- Directions: Everything from the line holding "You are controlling" to the last line of the material below must be retyped exactly, minus any pictures.

- Collected material:
┌──

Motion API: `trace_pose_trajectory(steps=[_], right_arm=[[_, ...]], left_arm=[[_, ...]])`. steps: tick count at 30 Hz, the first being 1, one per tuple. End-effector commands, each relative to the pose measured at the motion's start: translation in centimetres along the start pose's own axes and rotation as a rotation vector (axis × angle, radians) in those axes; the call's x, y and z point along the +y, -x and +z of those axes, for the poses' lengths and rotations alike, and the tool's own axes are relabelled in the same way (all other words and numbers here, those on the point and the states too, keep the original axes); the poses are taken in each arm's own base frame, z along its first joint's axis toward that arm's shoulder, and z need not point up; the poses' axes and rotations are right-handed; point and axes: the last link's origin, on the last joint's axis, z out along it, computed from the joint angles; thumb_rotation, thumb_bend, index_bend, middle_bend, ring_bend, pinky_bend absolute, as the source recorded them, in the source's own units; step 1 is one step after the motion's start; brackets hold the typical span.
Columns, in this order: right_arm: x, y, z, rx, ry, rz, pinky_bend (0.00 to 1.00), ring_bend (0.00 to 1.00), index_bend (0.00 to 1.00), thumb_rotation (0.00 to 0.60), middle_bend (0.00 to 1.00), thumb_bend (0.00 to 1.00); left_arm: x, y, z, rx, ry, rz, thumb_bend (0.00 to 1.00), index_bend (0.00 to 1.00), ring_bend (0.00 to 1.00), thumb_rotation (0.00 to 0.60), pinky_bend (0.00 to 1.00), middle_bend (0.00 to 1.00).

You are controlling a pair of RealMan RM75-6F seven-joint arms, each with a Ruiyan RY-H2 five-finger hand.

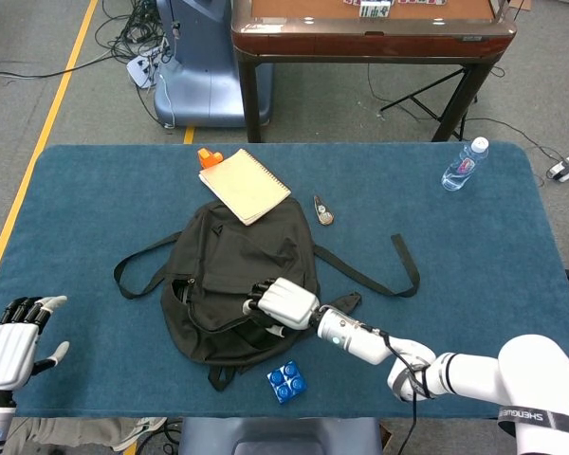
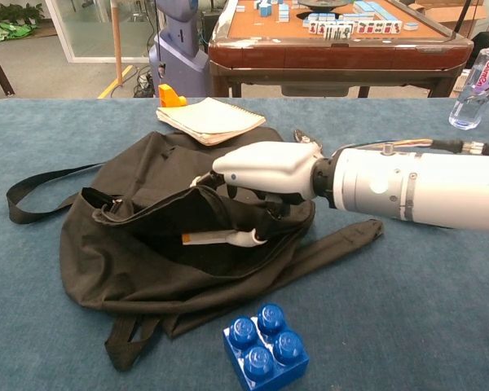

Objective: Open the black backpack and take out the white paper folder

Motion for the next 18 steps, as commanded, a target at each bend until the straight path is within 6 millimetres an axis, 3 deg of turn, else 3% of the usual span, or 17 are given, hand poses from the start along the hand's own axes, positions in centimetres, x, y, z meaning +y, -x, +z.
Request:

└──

- Result:
You are controlling a pair of RealMan RM75-6F seven-joint arms, each with a Ruiyan RY-H2 five-finger hand.


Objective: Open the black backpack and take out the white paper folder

Motion for the next 18 steps, as commanded, a target at each bend until the straight path is within 6 millimetres an axis, 3 deg of turn, else 3% of the usual span, or 17 are given, hand poses from the start along the hand's own axes, positions in centimetres, x, y, z meaning +y, -x, +z.
Request:

Work on this exercise is now finished.